Mesmo no material publicado, há trechos que sustentam a origem externa de Ungoliant:

"Embora os Valar não compreendessem plenamente o que havia acontecido, percebiam que Melkor havia recorrido a algum auxílio de fora dos limites de Arda."

E sobre os Elfos:

"Os Eldar não sabiam de onde ela teria vindo, mas alguns diziam que, em épocas muito remotas, ela descera da escuridão que cerca Arda."

Isso nos leva ao Dagor Dagorath, o apocalipse de Tolkien.

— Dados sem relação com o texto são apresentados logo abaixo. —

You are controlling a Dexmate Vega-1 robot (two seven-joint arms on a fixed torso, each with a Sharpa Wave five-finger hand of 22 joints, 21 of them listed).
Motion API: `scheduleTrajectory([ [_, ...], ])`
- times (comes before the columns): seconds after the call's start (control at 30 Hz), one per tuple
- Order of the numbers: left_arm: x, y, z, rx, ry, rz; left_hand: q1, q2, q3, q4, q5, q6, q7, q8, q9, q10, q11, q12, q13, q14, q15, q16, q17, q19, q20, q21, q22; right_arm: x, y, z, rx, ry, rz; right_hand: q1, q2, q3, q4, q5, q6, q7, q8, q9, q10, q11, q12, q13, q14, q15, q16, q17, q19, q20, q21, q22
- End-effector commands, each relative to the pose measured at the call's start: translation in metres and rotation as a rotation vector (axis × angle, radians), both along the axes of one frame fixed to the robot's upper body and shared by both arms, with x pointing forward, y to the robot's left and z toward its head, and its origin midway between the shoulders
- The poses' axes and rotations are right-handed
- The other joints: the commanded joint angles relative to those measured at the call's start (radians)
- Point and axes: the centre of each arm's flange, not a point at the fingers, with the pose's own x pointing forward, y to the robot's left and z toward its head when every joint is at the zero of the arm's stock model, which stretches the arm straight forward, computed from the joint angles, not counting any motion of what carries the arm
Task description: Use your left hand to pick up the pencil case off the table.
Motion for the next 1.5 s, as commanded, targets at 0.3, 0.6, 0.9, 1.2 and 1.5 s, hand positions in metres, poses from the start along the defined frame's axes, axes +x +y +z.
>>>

Segundo a profecia de Mandos, Morgoth retornará pelos Portões da Noite, derrotará os guardiões do Sol e da Lua (Arien e Tilion) e espalhará o caos. O problema é que, ao fim da Primeira Era, Morgoth estava enfraquecido e mutilado. Como ele voltaria a ser uma ameaça total?

Christopher Tolkien percebeu que seu pai faleceu antes de resolver essa questão: o que Morgoth encontrou no Vazio que o tornou poderoso novamente? A sugestão nos Contos Perdidos é que ele encontraria "deuses antigos" ou criaturas como Ungoliant no Vazio. Artistas como John Howe retratam Morgoth retornando acompanhado de dragões e criaturas sombrias.

Os Três Destinos de Ungoliant
Para fechar, vamos às três versões de seu destino:

1914–1940: Ela seria morta por Eärendil (pai de Elrond), o portador da luz de uma das Silmarils.

1944–1951: Ela substituiria a Laracna. O encontro de Frodo e Sam no antro seria com a própria Ungoliant.

1958 em diante: Tolkien criou Laracna como uma descendente. O destino de Ungoliant passou a ser o mais aceito hoje: em sua fome insaciável, ela devorou a si mesma.

Como diz o trecho oficial:

"Do destino de Ungoliant não há história que se fale. Contudo, há quem tenha dito que teve seu fim há muito tempo, quando, em sua fome extrema, ela própria acabou devorando a si mesma."

Realmente é uma pena que Tolkien não tenha tido tempo de concluir todas as pontas dessa mitologia fantástica.